В такие дни он обычно отпускал прислугу, оставляя Харриса дежурить у ворот, а сам бесконечно играл с Гуасье в нехитрые девичьи игры.
Наигравшись вдоволь, не знающая стеснения, она тут же, при Миоме, скидывала платье и, еще нескладная, шла в большую мраморную ванну, вихляя маленькими черными ягодицами.
Потом, часами плескаясь в бурлящих струях, доводила Миому до нервных сотрясений своей наготой, пока он, наконец собравшись с силами, не выплескивал в воду целый флакон шампуня и белая пена не скрывала ее волшебных прелестей.
Что самое удивительное — Миома ни разу не прикоснулся к своей Гуасье и пальцем, испытывая к ней нечто вроде преклонения, и получилось так, что он, божество, добровольно подчинился юной дикарке.
Девочка очень быстро научилась использовать это свое преимущество.

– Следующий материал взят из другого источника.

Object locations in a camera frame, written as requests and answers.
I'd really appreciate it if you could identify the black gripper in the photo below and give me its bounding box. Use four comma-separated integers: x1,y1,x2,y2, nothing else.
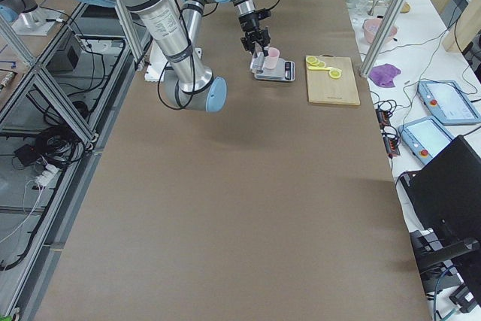
240,12,271,56

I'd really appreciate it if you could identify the glass sauce bottle metal spout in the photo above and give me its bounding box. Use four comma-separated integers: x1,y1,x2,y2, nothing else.
250,48,268,74

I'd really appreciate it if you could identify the pink plastic cup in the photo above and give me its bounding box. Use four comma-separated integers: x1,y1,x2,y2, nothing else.
263,47,280,70

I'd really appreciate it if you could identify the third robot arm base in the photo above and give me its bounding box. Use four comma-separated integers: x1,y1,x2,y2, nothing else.
1,0,63,36

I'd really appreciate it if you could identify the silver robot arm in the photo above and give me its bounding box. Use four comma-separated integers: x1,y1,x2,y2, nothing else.
78,0,271,112

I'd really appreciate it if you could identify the digital kitchen scale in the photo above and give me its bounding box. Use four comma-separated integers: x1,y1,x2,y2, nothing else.
254,59,295,82

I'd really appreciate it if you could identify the yellow plastic knife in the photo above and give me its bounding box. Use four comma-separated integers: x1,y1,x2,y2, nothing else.
307,65,331,71

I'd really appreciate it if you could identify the bamboo cutting board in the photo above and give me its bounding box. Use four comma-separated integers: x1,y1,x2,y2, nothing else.
305,55,360,106

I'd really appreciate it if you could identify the lemon slice front top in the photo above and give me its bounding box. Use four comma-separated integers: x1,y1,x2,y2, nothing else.
328,69,342,79

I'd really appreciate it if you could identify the pink bowl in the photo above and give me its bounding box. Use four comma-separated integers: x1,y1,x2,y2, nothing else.
362,18,398,44

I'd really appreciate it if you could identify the purple cloth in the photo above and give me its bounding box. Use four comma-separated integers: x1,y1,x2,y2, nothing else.
368,64,401,88

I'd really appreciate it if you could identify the black power strip with plugs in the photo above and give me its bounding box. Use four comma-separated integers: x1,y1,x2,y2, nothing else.
376,108,401,159

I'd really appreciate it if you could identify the grey control box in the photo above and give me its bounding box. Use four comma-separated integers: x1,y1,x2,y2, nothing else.
47,34,82,72

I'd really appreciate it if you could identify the near teach pendant tablet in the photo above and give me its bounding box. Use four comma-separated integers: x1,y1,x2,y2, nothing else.
398,116,454,165

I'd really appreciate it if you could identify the teach pendant tablet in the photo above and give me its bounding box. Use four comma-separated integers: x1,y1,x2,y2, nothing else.
398,116,454,165
418,80,480,126

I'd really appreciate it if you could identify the far teach pendant tablet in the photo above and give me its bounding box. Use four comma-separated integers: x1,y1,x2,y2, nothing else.
418,80,480,126

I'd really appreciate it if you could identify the black computer monitor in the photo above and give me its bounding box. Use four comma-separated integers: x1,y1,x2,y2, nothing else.
401,135,480,301

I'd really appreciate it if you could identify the white power strip floor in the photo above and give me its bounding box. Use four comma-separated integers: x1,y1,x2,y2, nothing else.
35,164,59,188

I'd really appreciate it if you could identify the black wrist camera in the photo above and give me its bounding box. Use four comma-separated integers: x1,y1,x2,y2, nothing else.
256,8,271,21

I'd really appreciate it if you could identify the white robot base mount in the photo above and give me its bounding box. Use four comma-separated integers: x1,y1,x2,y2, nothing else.
144,41,174,83

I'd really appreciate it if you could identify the aluminium frame post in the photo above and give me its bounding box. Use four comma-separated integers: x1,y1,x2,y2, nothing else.
360,0,406,78

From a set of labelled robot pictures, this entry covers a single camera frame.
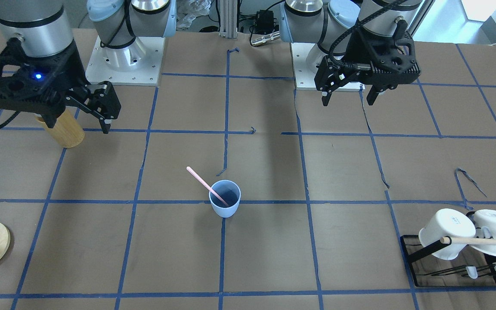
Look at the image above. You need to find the aluminium frame post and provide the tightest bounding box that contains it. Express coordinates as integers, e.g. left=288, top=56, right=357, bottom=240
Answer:
left=215, top=0, right=240, bottom=40

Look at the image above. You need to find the black wire mug rack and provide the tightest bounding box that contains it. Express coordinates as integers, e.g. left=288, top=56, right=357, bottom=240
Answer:
left=401, top=211, right=496, bottom=287

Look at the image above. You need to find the light blue plastic cup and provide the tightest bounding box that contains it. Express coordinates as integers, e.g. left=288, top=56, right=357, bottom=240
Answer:
left=209, top=179, right=242, bottom=218

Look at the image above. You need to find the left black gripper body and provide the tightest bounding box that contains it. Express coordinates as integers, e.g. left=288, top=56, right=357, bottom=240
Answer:
left=315, top=30, right=421, bottom=93

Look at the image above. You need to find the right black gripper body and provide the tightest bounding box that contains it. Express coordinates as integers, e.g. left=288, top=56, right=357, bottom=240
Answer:
left=0, top=38, right=121, bottom=128

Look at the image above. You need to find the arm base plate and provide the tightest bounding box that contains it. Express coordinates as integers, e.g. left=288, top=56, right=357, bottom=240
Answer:
left=290, top=41, right=360, bottom=92
left=85, top=37, right=166, bottom=86

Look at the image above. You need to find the black power adapter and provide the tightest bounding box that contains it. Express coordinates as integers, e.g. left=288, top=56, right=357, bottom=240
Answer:
left=251, top=10, right=275, bottom=34

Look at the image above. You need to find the bamboo wooden cup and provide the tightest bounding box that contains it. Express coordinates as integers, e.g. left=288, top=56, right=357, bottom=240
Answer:
left=35, top=109, right=85, bottom=149

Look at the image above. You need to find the pink chopstick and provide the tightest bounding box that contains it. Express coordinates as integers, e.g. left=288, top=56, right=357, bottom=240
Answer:
left=186, top=166, right=230, bottom=208

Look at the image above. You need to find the white mug near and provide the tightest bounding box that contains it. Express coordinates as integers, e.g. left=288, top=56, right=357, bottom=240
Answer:
left=418, top=208, right=476, bottom=247

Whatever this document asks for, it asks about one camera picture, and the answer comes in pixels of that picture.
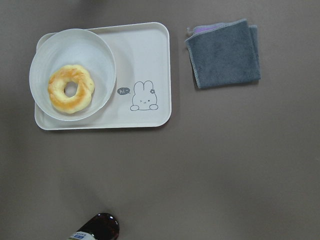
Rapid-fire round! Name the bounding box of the tea bottle white cap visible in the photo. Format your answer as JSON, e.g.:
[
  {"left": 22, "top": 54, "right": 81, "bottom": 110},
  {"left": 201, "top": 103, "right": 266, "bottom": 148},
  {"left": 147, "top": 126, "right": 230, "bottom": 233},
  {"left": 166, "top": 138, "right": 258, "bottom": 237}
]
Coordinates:
[{"left": 68, "top": 213, "right": 120, "bottom": 240}]

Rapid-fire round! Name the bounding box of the grey folded cloth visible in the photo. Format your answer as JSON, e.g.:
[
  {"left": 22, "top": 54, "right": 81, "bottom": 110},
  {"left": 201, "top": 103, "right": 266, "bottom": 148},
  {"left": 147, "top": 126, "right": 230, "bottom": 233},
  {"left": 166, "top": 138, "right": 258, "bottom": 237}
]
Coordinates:
[{"left": 185, "top": 19, "right": 261, "bottom": 89}]

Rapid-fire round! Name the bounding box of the cream serving tray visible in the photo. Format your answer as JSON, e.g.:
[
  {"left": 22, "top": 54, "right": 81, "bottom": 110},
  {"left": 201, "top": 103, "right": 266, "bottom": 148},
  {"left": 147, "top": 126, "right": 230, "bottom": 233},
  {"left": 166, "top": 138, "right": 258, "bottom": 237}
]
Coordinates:
[{"left": 34, "top": 22, "right": 172, "bottom": 130}]

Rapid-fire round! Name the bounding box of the glazed donut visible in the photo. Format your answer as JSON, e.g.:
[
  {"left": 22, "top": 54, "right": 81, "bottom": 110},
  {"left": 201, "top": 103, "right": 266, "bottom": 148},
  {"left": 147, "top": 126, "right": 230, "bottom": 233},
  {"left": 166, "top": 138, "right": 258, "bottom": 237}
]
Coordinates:
[{"left": 47, "top": 64, "right": 95, "bottom": 114}]

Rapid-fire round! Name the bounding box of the white round plate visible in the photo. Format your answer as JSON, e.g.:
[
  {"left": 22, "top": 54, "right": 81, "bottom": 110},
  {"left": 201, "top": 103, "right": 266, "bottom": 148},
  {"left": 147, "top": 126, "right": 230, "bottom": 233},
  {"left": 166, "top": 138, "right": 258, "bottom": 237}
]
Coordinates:
[{"left": 29, "top": 29, "right": 116, "bottom": 121}]

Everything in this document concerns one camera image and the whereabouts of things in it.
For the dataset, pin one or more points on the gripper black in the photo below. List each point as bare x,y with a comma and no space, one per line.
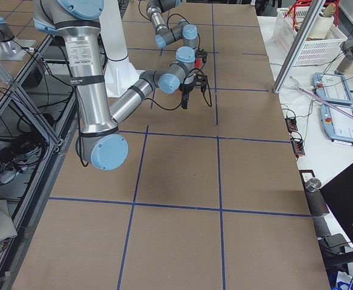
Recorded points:
186,89

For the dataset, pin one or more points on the red block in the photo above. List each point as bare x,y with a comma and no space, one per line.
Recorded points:
197,63

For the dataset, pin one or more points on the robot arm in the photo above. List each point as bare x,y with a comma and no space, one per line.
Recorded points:
164,34
78,23

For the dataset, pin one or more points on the reacher grabber stick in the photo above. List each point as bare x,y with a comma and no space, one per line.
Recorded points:
320,100

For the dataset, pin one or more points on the teach pendant far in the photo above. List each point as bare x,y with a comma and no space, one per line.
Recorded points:
332,88

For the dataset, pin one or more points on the teach pendant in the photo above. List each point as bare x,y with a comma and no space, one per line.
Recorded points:
338,124
332,88

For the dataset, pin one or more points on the white plastic basket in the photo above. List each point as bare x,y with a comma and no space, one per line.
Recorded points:
323,41

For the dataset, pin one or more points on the metal cup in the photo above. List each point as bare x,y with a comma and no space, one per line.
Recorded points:
312,185

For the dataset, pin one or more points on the teach pendant near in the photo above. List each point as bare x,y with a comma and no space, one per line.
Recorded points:
338,124

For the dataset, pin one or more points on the white pedestal column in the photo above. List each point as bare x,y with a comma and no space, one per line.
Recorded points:
120,73

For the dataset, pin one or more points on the aluminium frame post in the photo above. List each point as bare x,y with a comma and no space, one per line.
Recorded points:
298,43

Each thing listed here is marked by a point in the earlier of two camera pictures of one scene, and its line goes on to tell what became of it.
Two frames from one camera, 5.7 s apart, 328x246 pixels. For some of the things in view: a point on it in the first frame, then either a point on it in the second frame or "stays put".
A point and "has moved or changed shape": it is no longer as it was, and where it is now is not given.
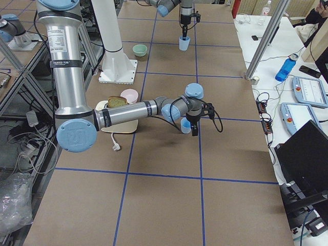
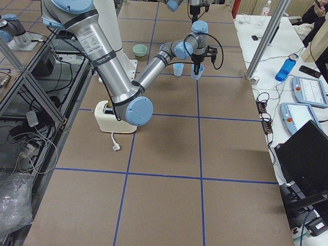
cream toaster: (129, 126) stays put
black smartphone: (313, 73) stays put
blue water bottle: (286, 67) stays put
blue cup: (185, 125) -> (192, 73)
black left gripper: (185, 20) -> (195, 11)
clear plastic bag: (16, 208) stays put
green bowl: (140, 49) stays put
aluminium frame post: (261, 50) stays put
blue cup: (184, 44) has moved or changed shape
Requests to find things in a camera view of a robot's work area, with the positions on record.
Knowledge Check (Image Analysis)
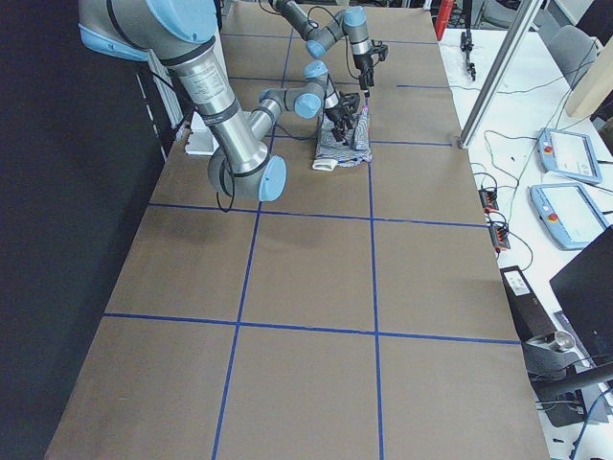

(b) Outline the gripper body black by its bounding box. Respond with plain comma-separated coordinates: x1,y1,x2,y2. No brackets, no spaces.
326,103,353,128
353,54,374,73

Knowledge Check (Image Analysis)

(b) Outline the striped polo shirt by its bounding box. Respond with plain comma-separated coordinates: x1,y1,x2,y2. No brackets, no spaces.
312,105,373,172

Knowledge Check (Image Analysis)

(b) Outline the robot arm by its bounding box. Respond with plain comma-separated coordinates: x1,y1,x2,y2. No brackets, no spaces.
269,1,388,98
79,1,368,201

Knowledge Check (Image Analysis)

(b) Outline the red cylinder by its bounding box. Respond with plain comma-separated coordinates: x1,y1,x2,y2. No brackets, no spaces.
434,0,455,41

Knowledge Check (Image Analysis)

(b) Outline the orange black connector box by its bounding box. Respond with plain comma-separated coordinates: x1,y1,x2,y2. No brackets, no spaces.
478,189,499,213

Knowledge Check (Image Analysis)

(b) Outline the grey office chair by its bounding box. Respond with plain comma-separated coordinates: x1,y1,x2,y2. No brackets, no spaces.
547,25,599,89

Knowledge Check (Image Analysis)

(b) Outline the far teach pendant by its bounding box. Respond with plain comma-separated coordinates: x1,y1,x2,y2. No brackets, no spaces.
537,127,602,185

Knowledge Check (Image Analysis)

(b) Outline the teach pendant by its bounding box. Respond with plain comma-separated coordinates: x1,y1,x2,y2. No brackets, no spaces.
537,127,602,185
529,183,609,250

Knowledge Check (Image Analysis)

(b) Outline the near teach pendant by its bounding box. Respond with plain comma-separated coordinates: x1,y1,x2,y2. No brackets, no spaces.
529,183,609,250

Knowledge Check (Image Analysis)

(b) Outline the black flat box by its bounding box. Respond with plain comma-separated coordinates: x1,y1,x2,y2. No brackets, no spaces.
500,265,556,341

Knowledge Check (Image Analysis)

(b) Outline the black monitor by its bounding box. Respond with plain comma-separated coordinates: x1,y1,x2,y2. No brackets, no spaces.
550,226,612,356

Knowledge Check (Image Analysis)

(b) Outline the metal cup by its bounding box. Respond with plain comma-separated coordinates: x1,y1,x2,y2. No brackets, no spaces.
552,331,576,353

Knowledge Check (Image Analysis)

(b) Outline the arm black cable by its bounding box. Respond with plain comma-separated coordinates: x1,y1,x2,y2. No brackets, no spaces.
214,71,336,215

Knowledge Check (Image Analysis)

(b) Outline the aluminium frame post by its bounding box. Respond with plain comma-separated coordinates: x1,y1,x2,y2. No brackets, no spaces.
458,0,542,150

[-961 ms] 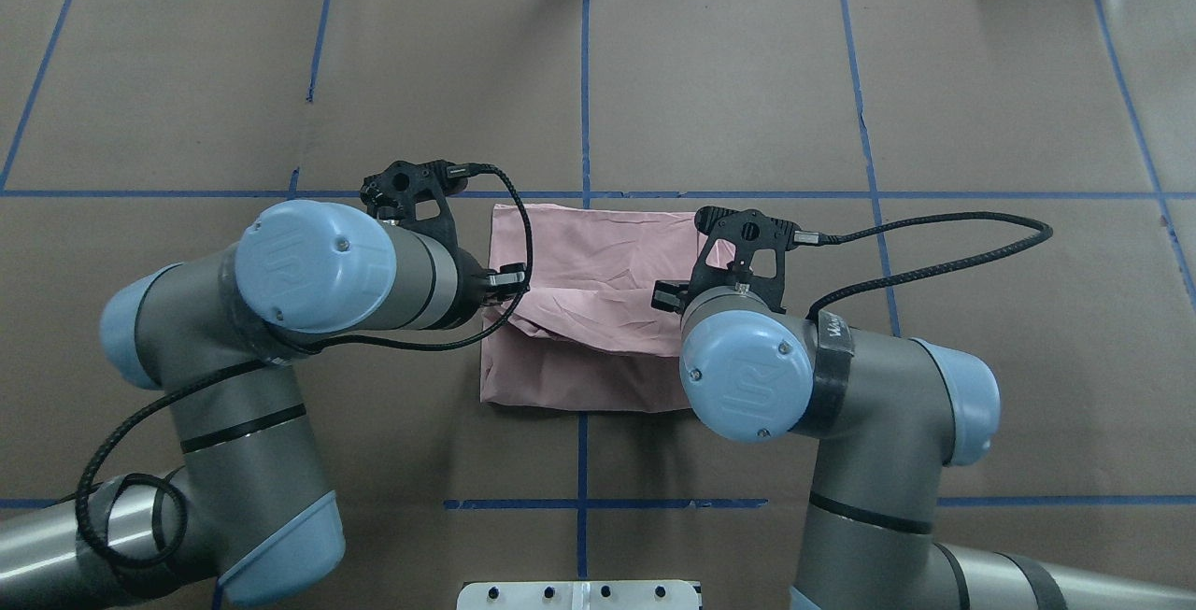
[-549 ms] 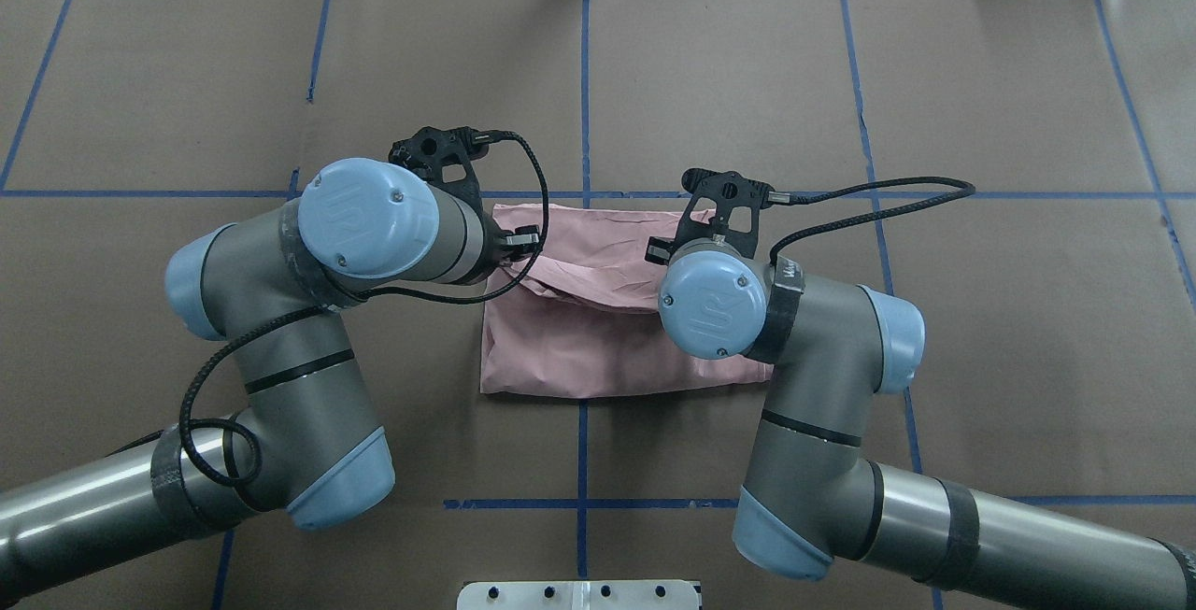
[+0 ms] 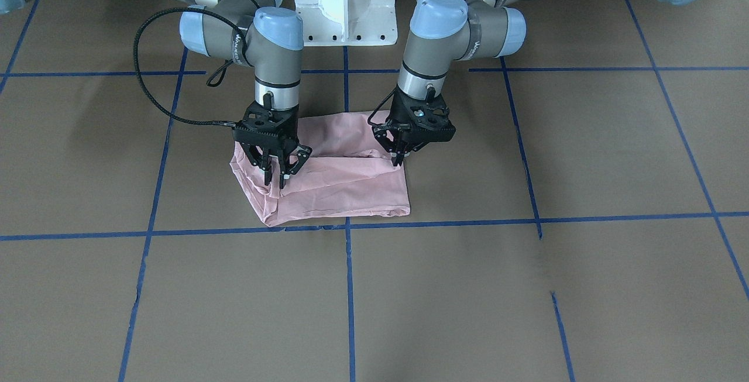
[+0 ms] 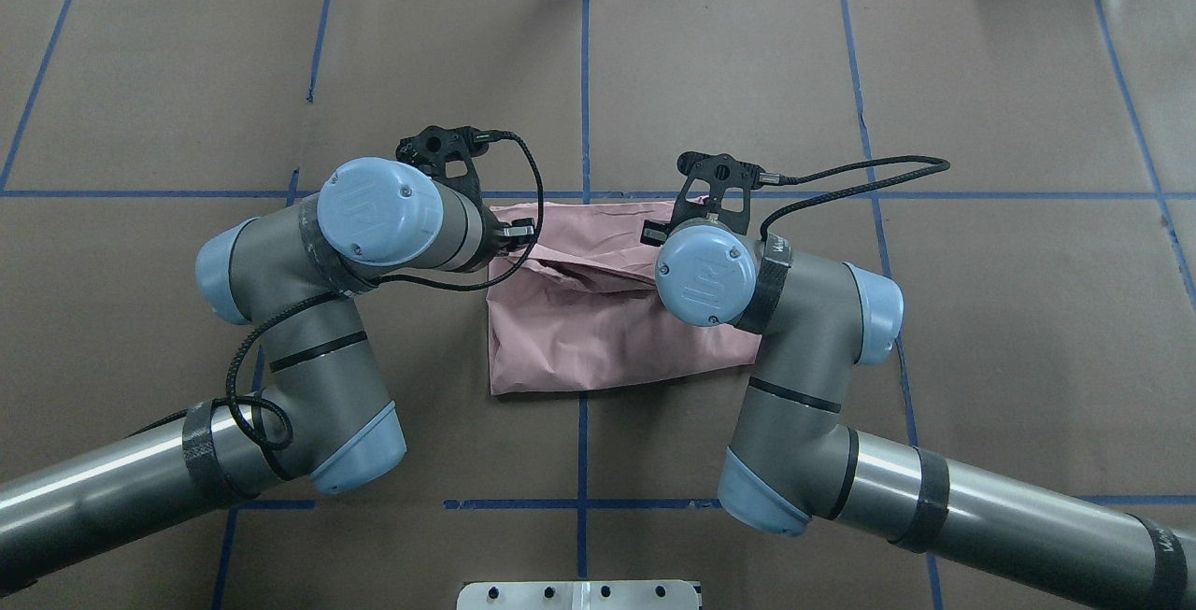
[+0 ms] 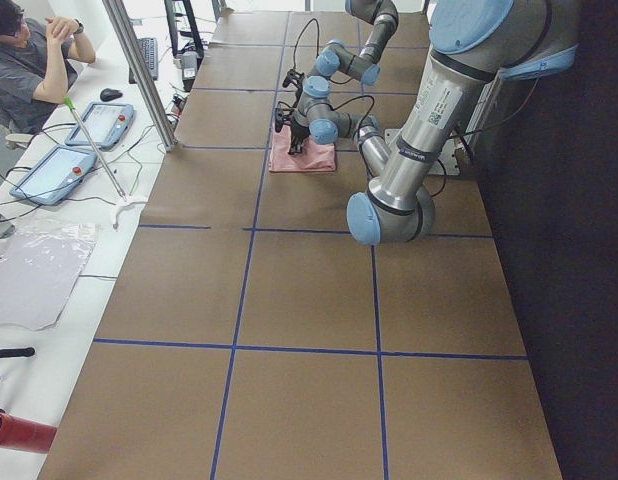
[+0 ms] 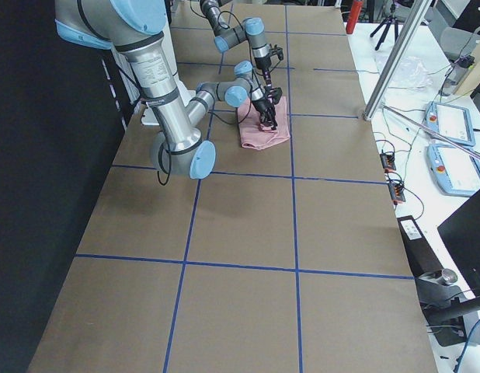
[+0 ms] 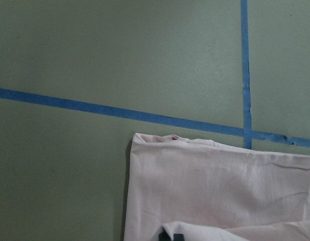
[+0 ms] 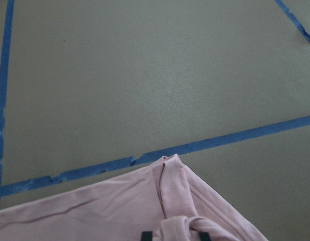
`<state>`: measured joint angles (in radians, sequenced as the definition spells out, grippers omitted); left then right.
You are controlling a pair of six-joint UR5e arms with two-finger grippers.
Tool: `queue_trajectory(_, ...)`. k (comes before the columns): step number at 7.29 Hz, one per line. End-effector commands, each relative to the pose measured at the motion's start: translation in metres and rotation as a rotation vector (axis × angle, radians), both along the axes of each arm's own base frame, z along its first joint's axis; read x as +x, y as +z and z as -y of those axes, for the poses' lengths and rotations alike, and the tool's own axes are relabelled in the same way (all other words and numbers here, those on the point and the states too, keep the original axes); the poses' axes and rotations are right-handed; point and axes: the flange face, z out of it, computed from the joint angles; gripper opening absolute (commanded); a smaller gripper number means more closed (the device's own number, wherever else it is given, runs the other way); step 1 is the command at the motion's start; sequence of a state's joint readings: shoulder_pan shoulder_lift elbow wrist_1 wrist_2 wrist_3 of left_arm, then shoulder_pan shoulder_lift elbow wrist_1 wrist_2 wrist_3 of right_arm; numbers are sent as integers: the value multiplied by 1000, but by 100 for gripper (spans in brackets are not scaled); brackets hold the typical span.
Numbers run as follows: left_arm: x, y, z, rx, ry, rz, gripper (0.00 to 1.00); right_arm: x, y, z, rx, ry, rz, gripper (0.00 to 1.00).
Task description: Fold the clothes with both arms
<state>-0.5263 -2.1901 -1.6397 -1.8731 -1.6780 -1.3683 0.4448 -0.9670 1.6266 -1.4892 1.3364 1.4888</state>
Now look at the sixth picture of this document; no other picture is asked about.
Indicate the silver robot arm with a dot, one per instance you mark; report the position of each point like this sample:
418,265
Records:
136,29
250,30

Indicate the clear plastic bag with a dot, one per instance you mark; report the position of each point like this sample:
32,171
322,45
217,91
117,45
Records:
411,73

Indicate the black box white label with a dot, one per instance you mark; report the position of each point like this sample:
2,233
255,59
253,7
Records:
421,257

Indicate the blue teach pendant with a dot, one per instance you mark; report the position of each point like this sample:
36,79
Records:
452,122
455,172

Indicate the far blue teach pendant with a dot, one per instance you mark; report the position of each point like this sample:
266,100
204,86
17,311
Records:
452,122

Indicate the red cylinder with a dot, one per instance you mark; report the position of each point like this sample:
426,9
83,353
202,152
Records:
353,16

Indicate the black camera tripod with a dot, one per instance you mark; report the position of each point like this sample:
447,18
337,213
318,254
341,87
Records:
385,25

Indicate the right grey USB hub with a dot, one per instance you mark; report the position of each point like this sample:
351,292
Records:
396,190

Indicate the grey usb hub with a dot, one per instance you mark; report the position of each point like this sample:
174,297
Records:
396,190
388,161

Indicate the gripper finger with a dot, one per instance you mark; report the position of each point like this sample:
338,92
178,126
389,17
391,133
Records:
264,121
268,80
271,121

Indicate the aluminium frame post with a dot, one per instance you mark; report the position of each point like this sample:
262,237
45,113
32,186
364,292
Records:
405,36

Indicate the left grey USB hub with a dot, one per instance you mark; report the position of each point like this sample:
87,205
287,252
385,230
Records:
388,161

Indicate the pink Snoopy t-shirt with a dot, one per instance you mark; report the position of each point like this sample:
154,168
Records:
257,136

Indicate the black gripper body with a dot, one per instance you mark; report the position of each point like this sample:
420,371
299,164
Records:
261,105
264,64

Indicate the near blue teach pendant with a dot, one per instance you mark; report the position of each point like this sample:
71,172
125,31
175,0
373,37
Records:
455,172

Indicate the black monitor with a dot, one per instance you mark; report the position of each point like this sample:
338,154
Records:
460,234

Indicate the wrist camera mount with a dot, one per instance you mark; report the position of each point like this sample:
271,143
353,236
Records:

Она заставляла Миому покупать новые наряды, самые дорогие игрушки, возить ее в фешенебельные рестораны, а один раз, когда он отказался купить ей породистого жеребца по причине отсутствия конюшни, эбонитовая девочка неожиданно поцеловала Миому в самые губы. В этом поцелуе не было ничего детского, лысый миллионер тут же сдался и купил Гуасье не только породистого жеребца, но и конюшню в придачу.